• Required work
The reply should hold every line of the data below, unchanged, and none of the pictures.

• Data shown
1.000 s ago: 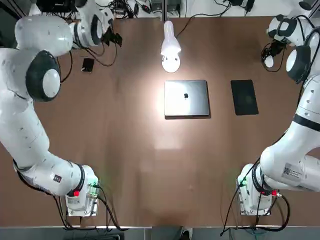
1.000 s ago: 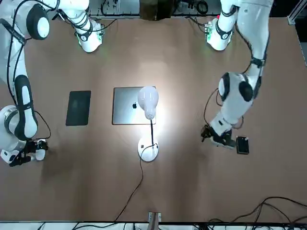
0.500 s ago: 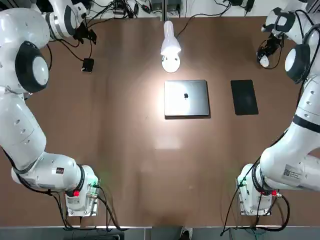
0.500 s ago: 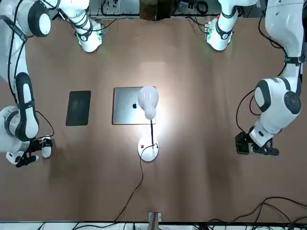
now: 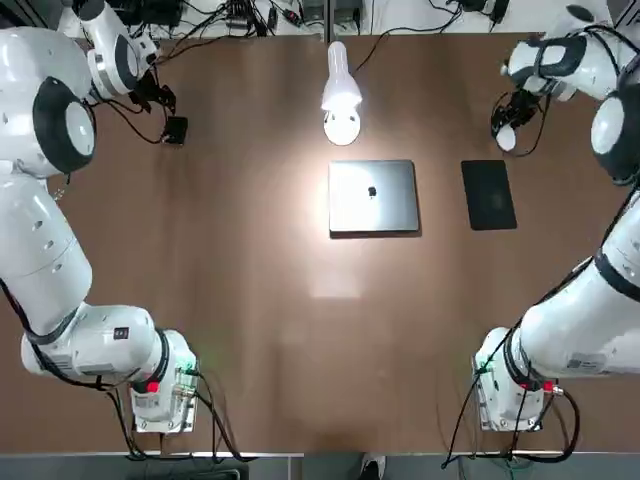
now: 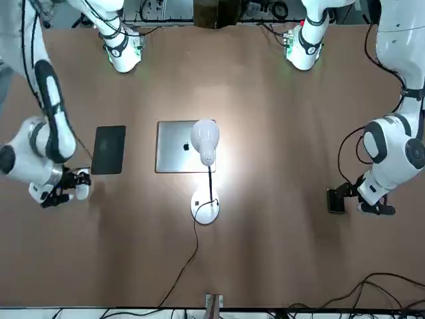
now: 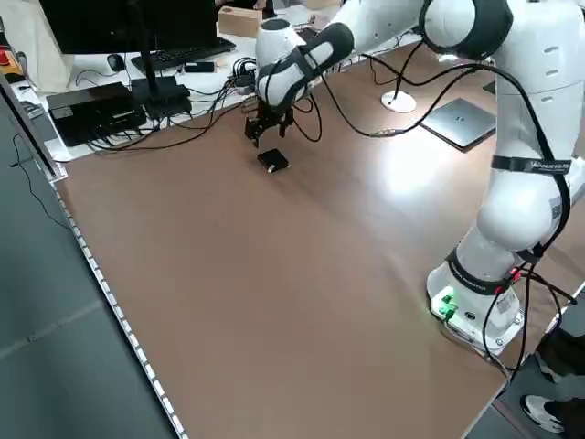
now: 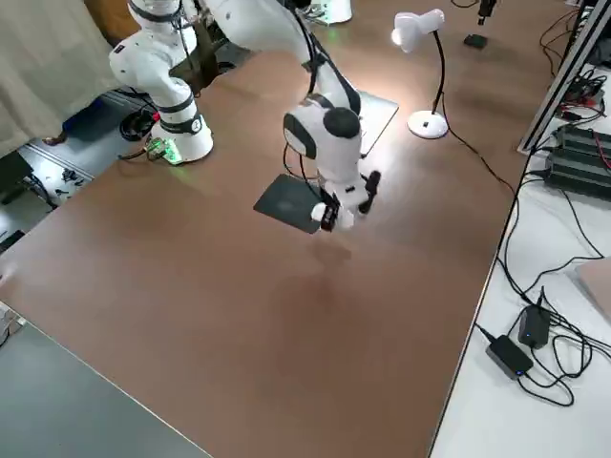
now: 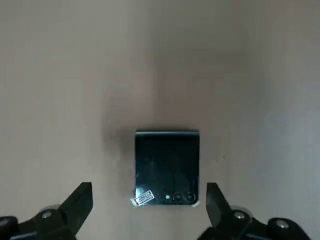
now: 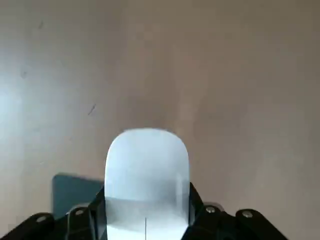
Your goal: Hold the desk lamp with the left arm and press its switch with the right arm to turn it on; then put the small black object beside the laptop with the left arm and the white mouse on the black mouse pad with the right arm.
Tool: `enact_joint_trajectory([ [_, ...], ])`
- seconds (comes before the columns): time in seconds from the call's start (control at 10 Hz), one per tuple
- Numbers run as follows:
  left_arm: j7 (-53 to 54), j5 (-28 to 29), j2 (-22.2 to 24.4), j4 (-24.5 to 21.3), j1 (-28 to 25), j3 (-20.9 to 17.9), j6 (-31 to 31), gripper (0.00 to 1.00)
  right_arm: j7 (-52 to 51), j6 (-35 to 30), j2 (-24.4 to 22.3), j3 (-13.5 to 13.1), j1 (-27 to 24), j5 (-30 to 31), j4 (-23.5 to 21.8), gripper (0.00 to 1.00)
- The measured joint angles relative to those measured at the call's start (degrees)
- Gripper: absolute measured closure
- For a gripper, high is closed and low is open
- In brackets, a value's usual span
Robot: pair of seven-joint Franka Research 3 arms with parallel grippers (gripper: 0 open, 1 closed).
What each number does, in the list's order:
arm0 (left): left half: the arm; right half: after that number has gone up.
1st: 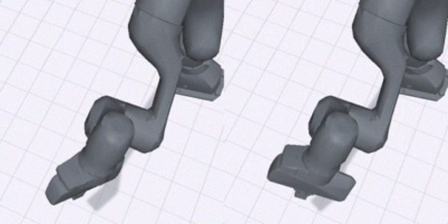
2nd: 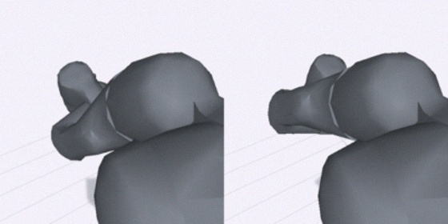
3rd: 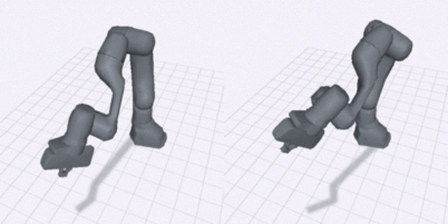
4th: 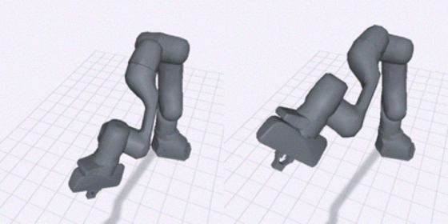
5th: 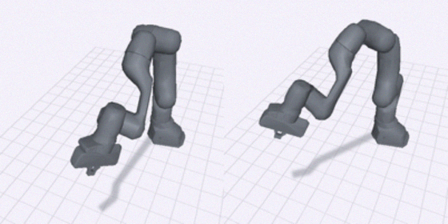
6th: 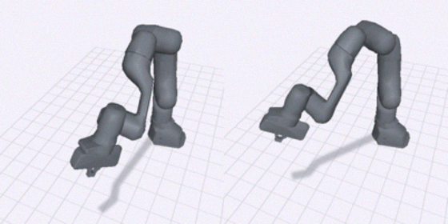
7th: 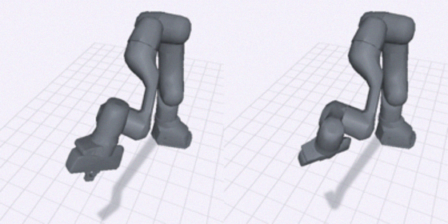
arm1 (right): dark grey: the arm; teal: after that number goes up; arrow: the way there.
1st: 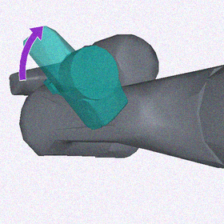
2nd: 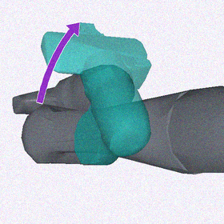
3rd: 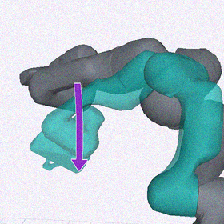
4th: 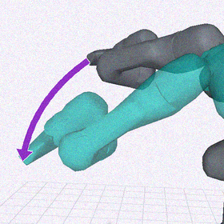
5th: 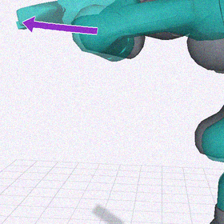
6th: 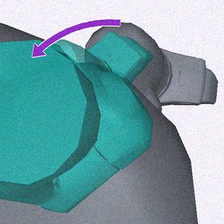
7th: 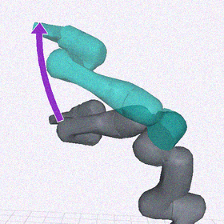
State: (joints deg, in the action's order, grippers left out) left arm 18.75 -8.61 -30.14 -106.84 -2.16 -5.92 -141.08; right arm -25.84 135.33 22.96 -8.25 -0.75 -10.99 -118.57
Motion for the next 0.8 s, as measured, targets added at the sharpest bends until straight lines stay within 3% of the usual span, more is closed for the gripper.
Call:
enact_joint_trajectory([
  [0.1, -0.1, 0.0, -1.07, -0.01, -0.3, 0.03, -0.47, 0.0, 0.71, 2.2, -2.73, -0.01, 0.63, 0.0, -5.6, 0.38],
  [0.3, -0.49, -0.2, -2.84, 0.0, -0.35, 0.52, -1.27, 0.0, 0.76, 5.09, -4.78, -0.33, 0.43, 0.0, -12.09, 0.38],
  [0.5, -0.86, -0.22, -4.28, -0.1, 0.06, 1.35, -3.31, 0.0, 0.8, 8.08, -4.77, -0.5, 0.36, 0.0, -15.34, 0.38],
  [0.8, -0.91, -0.22, -6.14, -0.18, 0.08, 1.91, -5.86, 0.0, 0.87, 8.59, -4.78, -0.45, 0.4, 0.0, -16.27, 0.38],
])
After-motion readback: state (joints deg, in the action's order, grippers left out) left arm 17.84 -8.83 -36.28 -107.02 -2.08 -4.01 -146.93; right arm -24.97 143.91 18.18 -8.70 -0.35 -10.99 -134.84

• Answer for the task
1.000 s ago: 
1.000 s ago: 
0.500 s ago: 
0.500 s ago: 
now: 
now: 
now: 
now: 
now: 
now: 
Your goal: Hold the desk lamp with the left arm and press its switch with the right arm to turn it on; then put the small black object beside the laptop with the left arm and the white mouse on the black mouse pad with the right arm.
Tool: `enact_joint_trajectory([ [_, ...], ])`
- seconds (comes before the columns): time in seconds from the call's start (control at 10 Hz), one per tuple
- Numbers run as follows:
  left_arm: j7 (-53 to 54), j5 (-28 to 29), j2 (-22.2 to 24.4), j4 (-24.5 to 21.3), j1 (-28 to 25), j3 (-20.9 to 17.9), j6 (-31 to 31), gripper (0.00 to 1.00)
  right_arm: j7 (-52 to 51), j6 (-35 to 30), j2 (-24.4 to 22.3), j3 (-13.5 to 13.1), j1 (-27 to 24), j5 (-30 to 31), j4 (-23.5 to 21.8), gripper (0.00 to 1.00)
- The measured joint angles relative to those measured at the call's start (degrees)
- Gripper: absolute measured closure
- For a gripper, high is closed and low is open
- In brackets, a value's usual span
Robot: pair of seven-joint Franka Research 3 arms with parallel grippers (gripper: 0 open, 1 closed).
What each number does, in the list's order:
arm0 (left): left half: the arm; right half: after that number has gone up.
1st: 
2nd: 
3rd: 
4th: 
5th: 
6th: 
7th: 
arm1 (right): dark grey: the arm; teal: after that number goes up; arrow: the way there.
1st: 
2nd: 
3rd: 
4th: 
5th: 
6th: 
7th: 
State: (joints deg, in the action's order, grippers left out) left arm 18.75 -8.61 -30.14 -106.84 -2.16 -5.92 -141.08; right arm -25.84 135.33 22.96 -8.25 -0.75 -10.99 -118.57
Motion for the next 0.8 s, as measured, targets added at the sharpest bends until straight lines stay within 3% of the usual span, more is closed for the gripper.
Call:
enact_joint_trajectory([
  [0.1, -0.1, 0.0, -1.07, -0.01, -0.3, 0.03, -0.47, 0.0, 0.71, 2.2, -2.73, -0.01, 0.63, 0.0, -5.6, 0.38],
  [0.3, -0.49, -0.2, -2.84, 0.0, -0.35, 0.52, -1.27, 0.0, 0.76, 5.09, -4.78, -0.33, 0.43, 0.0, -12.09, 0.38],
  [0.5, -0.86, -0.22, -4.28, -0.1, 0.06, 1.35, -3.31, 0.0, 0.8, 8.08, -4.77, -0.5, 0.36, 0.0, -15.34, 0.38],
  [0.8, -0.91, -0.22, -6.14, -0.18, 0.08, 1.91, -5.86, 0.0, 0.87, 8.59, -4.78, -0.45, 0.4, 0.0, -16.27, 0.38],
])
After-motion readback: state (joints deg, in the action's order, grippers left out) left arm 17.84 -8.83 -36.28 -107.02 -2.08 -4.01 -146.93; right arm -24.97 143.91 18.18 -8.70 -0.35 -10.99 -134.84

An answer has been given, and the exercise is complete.